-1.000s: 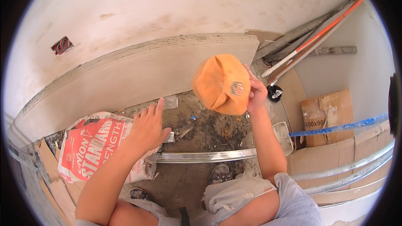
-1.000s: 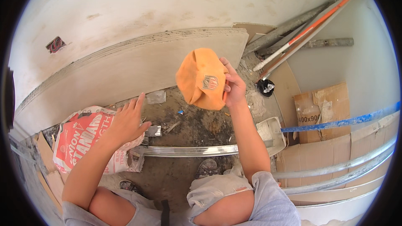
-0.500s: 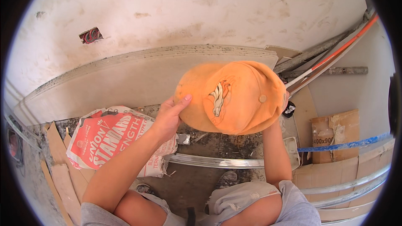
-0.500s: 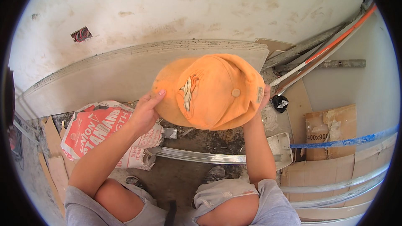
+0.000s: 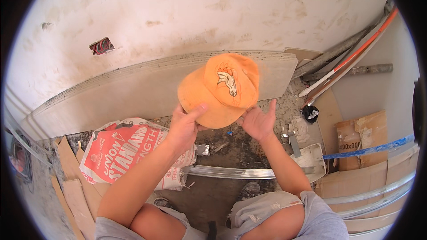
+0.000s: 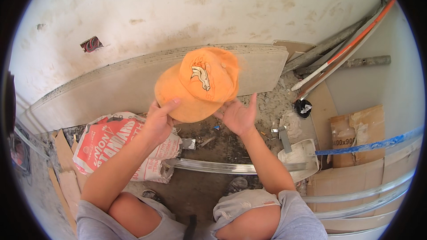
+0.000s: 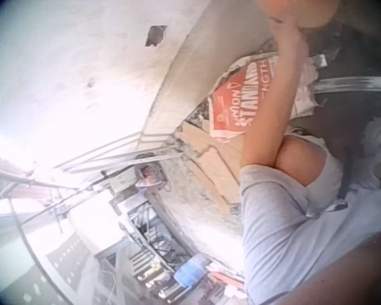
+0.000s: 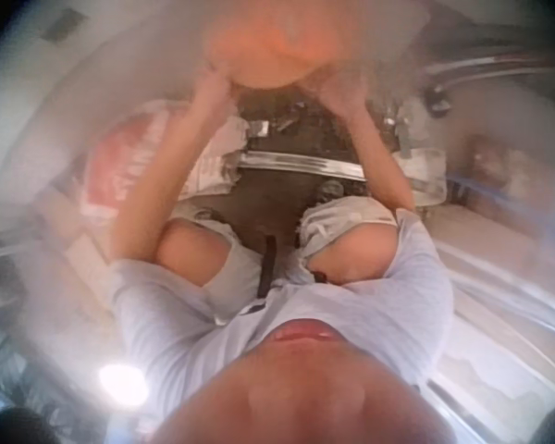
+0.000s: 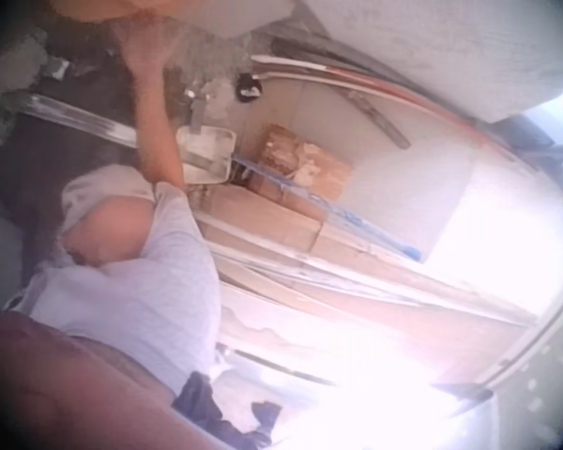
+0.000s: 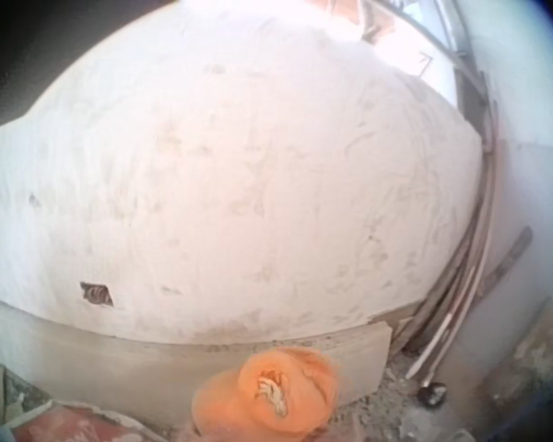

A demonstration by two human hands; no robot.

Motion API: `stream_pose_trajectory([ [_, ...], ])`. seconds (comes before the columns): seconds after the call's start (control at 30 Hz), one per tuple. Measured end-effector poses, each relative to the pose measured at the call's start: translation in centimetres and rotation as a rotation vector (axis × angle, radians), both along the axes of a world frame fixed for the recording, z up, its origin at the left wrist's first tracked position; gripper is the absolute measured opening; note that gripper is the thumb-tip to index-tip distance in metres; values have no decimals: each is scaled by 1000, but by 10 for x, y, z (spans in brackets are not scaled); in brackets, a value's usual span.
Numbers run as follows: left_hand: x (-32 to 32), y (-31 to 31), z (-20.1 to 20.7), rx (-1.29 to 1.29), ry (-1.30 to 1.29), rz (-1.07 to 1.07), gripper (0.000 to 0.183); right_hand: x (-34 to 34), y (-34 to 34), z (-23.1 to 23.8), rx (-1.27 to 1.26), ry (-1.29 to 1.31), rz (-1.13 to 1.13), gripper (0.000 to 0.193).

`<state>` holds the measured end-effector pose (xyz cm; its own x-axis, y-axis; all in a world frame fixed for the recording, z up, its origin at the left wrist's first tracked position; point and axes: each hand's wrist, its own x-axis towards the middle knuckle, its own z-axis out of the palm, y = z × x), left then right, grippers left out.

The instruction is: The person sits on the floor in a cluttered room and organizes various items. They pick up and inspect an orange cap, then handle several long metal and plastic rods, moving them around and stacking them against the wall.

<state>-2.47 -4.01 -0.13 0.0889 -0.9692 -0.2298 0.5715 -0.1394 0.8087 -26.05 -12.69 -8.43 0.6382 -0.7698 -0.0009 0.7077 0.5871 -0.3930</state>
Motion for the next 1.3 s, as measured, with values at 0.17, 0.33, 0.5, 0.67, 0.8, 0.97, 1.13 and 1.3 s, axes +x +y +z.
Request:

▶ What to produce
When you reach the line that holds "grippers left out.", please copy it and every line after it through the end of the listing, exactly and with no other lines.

▶ Result of the exercise
`<state>` holds the measured end-effector pose (xyz cm; its own x-axis, y-axis; all in a world frame fixed for the recording, z up, its origin at the left wrist's first tracked position; point and axes: each hand's wrist, its own x-axis towards the middle knuckle, its own z-axis out of the palm, y = z × x), left then right, grippers left out.

The instruction is: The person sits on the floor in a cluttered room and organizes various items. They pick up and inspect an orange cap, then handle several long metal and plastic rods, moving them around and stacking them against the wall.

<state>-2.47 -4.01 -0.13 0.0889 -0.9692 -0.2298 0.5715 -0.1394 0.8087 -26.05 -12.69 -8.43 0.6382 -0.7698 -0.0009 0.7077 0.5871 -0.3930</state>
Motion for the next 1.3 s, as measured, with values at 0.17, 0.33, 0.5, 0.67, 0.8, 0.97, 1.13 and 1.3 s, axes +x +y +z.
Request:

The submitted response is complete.